While some large firms are long on funds but short on knowledge, the majority of firms - small and medium-sized enterprises (SMEs) - are short on everything. For SMEs, this has been a terrible year for beefing up on the cyber-esoteric as rising business costs, the manpower crunch and a deterioration in sentiment close in.

"Day to day, (SMEs) are bogged down by very simple operational issues. Infocomm and hacking - you can imagine that (these issues) will fall numerous rungs in terms of being a concern," said Victor Tay, chief operating officer of the Singapore Business Federation (SBF).

Bleak outlook

So bleak is the outlook this year that the proportion of SMEs expecting double-digit growth hit an 11-year low - just 7 per cent of those surveyed - according to the SME Development Survey last month.

Asked about the reluctance of SMEs to invest in cyber security, Trend Micro Singapore's country manager, David Siah, said: "Oh, you have no idea. I see that every day. The business users feel that this doesn't add value."

Much can happen, even to a firm whose business does not revolve around data. "Organisations who sell physical products could get their invoices hacked into and the payment instructions changed. That's a real possibility," Mr Siah warned.

With some firms, there is some resignation over an ostensibly indefatigable threat.
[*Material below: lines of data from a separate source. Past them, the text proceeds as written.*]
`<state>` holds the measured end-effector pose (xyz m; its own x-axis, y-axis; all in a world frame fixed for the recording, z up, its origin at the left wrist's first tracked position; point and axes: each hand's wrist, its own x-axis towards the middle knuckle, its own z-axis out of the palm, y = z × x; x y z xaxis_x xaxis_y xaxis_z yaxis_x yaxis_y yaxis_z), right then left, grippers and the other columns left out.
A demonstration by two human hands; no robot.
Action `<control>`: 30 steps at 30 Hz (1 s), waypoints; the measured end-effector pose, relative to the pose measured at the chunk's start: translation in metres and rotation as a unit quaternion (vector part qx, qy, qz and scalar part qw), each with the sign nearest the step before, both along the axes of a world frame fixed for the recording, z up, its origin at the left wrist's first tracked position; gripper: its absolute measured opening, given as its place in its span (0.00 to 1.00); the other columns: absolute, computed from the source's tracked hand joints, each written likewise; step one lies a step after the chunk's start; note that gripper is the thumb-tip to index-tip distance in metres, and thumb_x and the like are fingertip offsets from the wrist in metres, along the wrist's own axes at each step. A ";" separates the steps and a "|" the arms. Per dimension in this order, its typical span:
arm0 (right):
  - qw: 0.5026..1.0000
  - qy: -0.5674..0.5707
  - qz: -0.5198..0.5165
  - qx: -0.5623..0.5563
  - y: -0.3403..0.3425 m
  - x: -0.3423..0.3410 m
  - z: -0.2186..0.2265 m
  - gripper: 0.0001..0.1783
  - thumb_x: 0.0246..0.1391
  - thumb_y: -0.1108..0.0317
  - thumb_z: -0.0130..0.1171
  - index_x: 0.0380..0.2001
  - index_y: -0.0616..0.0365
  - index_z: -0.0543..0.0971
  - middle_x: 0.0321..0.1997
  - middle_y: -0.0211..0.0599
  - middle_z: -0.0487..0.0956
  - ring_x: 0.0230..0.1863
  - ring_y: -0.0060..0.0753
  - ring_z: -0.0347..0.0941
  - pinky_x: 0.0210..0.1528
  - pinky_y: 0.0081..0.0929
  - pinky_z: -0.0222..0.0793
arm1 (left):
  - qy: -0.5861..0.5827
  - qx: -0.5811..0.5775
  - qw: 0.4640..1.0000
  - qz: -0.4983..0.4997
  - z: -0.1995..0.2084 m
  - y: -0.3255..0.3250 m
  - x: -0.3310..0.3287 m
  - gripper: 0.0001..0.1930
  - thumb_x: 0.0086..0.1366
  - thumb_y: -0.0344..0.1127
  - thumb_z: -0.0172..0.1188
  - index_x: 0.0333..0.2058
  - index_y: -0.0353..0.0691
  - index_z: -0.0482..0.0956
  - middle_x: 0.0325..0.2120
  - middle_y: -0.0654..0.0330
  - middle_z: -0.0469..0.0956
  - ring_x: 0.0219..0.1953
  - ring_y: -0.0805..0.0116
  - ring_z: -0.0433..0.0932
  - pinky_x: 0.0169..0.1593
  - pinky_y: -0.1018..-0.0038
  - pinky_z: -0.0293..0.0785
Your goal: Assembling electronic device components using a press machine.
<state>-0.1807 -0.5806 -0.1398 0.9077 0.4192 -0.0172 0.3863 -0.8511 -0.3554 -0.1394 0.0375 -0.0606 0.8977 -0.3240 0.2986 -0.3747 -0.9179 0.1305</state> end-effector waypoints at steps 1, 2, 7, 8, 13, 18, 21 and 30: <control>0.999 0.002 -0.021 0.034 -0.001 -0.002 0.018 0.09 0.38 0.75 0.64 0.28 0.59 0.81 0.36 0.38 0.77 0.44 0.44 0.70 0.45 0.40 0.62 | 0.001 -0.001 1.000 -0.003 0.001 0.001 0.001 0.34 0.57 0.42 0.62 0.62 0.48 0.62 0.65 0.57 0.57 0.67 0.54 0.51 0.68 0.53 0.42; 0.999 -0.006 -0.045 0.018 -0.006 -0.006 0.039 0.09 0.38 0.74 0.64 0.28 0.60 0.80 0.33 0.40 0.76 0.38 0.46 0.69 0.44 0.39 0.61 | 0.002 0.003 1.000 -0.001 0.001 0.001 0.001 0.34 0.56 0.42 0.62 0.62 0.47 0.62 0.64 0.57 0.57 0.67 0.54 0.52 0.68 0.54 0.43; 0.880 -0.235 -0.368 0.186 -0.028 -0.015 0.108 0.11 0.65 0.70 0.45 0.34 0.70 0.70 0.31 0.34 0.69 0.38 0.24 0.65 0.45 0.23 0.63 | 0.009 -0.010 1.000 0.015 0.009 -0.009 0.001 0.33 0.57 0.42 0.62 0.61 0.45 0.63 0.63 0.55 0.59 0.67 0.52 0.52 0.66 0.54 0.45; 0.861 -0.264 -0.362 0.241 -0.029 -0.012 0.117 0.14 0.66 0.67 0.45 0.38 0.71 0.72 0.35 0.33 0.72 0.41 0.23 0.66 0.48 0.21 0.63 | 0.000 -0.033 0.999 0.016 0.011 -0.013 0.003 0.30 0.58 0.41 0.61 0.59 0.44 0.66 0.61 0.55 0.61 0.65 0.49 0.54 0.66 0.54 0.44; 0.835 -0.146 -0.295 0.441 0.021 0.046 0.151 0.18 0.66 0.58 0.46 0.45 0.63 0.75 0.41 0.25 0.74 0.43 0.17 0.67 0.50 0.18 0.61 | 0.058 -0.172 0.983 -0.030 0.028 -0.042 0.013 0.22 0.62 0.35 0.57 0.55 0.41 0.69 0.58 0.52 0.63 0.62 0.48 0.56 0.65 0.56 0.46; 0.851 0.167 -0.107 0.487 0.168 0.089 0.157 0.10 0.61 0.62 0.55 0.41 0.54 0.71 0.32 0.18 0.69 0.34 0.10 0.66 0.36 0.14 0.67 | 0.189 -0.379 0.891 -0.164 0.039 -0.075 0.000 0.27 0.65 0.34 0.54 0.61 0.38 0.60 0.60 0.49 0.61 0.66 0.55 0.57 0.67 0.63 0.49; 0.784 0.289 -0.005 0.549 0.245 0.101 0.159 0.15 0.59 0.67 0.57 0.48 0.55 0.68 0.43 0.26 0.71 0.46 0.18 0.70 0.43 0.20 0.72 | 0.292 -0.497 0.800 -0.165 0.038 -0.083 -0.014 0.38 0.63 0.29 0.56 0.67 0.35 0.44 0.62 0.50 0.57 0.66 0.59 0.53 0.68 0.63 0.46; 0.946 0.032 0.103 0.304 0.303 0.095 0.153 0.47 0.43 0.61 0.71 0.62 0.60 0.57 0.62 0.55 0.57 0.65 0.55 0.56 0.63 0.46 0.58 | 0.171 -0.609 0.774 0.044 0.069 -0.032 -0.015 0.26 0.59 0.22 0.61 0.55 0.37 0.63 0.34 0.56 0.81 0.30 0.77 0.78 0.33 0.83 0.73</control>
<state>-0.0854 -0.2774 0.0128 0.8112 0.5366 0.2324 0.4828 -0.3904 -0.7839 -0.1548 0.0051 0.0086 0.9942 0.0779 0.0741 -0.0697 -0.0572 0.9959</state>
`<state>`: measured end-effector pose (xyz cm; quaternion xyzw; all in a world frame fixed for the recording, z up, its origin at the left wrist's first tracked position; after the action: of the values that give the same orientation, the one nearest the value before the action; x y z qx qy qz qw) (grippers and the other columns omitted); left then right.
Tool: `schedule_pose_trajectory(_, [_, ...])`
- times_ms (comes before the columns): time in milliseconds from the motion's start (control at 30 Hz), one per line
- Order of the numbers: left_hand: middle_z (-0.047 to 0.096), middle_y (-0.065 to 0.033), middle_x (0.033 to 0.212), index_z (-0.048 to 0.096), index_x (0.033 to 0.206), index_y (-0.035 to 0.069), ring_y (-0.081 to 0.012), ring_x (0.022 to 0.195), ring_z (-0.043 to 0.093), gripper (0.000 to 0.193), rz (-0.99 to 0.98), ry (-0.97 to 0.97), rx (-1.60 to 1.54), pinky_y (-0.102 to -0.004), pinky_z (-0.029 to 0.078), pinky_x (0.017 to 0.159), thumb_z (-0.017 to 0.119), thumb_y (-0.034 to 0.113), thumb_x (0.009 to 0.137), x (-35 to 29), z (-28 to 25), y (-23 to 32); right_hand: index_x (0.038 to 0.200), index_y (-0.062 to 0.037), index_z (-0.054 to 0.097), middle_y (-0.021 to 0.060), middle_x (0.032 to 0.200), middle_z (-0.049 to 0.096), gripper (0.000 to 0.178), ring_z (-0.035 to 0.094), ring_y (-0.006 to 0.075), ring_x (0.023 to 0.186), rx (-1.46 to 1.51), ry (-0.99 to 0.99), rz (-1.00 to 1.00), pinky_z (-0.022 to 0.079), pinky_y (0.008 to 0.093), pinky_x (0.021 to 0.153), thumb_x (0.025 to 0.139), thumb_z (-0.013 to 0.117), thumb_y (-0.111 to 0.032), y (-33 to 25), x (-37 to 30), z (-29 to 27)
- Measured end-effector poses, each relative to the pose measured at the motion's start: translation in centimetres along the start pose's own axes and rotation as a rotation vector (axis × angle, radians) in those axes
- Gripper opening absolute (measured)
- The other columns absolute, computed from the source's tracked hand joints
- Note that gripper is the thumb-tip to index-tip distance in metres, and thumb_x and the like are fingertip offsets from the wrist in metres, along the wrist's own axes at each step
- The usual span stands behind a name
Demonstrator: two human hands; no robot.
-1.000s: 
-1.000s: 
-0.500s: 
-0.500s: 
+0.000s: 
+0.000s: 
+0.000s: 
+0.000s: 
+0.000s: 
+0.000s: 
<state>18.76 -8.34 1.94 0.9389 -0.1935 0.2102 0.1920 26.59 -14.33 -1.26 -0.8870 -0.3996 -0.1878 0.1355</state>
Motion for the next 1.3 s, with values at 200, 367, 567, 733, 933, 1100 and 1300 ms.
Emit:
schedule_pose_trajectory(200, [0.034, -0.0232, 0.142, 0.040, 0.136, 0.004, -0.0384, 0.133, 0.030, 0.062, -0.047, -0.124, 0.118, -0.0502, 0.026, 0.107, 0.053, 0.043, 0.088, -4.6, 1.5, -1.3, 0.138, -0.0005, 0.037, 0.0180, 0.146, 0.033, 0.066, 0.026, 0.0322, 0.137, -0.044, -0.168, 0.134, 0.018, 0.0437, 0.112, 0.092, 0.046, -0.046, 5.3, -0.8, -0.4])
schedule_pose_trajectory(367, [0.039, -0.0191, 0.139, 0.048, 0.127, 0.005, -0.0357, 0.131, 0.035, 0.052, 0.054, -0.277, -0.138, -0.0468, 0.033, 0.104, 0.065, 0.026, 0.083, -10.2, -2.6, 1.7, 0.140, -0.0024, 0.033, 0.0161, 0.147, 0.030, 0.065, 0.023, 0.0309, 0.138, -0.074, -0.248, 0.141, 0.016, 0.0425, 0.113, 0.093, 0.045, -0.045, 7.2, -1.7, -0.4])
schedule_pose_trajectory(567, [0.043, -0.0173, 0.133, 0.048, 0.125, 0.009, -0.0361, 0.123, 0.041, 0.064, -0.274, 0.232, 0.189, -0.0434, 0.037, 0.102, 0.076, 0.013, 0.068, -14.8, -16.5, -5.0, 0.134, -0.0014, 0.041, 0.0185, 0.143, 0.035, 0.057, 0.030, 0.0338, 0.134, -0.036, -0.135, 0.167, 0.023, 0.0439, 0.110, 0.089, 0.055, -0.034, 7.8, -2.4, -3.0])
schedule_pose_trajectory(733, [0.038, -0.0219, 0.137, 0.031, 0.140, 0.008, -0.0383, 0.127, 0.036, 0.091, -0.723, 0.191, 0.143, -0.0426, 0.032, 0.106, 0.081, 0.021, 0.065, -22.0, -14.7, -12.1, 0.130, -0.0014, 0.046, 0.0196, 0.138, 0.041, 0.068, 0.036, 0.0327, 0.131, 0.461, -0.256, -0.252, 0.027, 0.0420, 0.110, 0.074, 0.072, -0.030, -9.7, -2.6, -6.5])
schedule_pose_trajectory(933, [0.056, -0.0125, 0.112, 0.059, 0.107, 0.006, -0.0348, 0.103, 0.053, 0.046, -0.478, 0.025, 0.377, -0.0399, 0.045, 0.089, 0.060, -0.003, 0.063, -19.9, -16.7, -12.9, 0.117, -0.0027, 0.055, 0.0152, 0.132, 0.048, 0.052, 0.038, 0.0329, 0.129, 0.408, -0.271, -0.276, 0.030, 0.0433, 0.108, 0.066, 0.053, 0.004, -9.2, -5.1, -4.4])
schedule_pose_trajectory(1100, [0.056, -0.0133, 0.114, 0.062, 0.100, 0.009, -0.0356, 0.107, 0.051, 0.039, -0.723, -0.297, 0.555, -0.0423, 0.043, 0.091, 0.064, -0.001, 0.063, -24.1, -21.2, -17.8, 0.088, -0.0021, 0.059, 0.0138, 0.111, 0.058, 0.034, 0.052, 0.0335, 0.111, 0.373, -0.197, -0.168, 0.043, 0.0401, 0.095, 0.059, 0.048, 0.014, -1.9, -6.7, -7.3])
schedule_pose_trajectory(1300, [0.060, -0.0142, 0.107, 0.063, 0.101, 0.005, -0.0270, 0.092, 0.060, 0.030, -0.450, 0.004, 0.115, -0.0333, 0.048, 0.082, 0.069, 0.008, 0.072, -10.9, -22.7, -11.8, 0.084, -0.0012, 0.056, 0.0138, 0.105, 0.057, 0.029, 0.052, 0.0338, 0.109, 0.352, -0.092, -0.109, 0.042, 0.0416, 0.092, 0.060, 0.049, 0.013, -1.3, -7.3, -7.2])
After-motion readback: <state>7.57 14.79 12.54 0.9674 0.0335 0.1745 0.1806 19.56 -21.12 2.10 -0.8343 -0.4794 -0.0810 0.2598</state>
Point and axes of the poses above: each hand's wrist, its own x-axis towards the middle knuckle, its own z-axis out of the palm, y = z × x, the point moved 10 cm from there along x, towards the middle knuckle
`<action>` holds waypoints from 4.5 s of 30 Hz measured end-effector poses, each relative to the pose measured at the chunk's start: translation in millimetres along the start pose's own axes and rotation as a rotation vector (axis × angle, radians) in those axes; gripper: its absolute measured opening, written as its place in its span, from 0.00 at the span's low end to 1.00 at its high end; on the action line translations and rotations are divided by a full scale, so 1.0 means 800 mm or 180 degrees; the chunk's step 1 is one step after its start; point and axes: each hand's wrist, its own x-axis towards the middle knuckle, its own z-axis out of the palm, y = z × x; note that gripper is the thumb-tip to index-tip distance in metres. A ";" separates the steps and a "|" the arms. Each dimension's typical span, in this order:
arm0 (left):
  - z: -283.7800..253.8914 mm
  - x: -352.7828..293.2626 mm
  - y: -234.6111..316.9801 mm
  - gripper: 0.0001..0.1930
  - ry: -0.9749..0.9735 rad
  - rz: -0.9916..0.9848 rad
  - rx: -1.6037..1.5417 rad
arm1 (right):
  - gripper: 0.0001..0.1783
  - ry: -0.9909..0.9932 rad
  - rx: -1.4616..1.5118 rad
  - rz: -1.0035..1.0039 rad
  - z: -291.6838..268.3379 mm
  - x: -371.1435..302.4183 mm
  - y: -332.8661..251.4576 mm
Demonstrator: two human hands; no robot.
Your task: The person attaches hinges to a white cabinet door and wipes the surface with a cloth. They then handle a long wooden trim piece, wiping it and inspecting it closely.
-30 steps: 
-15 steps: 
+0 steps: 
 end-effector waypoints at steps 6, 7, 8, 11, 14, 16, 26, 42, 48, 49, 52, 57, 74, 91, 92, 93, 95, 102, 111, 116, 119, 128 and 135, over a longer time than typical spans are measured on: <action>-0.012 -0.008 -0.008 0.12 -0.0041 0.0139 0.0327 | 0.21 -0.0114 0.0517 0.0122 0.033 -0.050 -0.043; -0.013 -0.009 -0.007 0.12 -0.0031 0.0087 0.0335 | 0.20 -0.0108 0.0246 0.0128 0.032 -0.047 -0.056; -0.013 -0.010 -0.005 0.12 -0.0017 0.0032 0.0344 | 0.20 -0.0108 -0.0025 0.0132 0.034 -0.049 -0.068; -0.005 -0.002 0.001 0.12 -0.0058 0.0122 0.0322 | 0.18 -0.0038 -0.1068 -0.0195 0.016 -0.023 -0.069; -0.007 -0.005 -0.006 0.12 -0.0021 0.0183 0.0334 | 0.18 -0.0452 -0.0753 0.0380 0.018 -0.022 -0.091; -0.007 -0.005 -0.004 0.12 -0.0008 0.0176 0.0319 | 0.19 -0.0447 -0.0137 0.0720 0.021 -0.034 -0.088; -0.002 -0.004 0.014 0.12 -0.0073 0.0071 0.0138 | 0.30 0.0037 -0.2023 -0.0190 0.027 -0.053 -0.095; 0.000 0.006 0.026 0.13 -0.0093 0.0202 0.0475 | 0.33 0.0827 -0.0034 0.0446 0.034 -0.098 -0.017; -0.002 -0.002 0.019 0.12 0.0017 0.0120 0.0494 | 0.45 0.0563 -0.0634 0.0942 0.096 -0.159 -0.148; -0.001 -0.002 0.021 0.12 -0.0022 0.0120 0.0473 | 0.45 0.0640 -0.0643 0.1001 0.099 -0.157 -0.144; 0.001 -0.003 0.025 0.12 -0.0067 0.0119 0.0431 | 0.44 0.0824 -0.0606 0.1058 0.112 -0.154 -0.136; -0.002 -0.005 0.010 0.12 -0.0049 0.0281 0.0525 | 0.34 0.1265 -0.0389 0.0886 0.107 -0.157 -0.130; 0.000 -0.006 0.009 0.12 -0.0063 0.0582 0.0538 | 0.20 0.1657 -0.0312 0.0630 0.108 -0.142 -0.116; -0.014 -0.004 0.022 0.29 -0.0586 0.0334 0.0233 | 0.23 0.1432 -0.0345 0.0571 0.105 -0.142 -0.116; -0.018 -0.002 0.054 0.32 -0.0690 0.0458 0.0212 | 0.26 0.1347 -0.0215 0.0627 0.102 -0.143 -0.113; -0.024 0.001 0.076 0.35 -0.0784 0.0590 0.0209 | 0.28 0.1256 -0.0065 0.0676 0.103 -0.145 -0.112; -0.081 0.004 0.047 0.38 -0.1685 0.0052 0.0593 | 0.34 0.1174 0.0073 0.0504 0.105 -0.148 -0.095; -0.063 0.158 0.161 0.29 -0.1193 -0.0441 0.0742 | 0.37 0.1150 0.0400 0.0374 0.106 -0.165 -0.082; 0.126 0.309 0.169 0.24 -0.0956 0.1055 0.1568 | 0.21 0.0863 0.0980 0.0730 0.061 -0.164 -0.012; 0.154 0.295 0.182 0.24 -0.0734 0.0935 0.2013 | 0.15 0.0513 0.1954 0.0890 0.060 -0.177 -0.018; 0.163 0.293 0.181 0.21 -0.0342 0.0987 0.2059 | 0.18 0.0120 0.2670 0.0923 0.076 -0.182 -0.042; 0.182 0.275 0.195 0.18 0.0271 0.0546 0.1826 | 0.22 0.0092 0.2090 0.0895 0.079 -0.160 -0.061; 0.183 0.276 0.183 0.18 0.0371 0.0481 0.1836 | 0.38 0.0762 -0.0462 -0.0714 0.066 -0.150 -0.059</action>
"Most companies would have a basic level of IT security, however I'm frankly not sure how effective it would be in deterring skilled hackers if they are intent on causing such mischief," a spokesman for a recruitment agency told BT.

Already, firms in Japan and China are ahead of Singapore on the data protection curve. There, the connection between data and security is seamless, claimed Imperva's Mr Naidu. As local companies struggle to catch up, they already fight the cyber battle on multiple fronts, combating a resource shortage, information asymmetry and, sometimes, blind panic.

The StanChart debacle has opened up yet another distressing front of this battle - that of the third-party chink in the armour. It is not enough that your own house is in order; everyone else in the supply chain has to lock their doors as well.

For many firms, Nov 5 might be over, but the nightmare has just begun.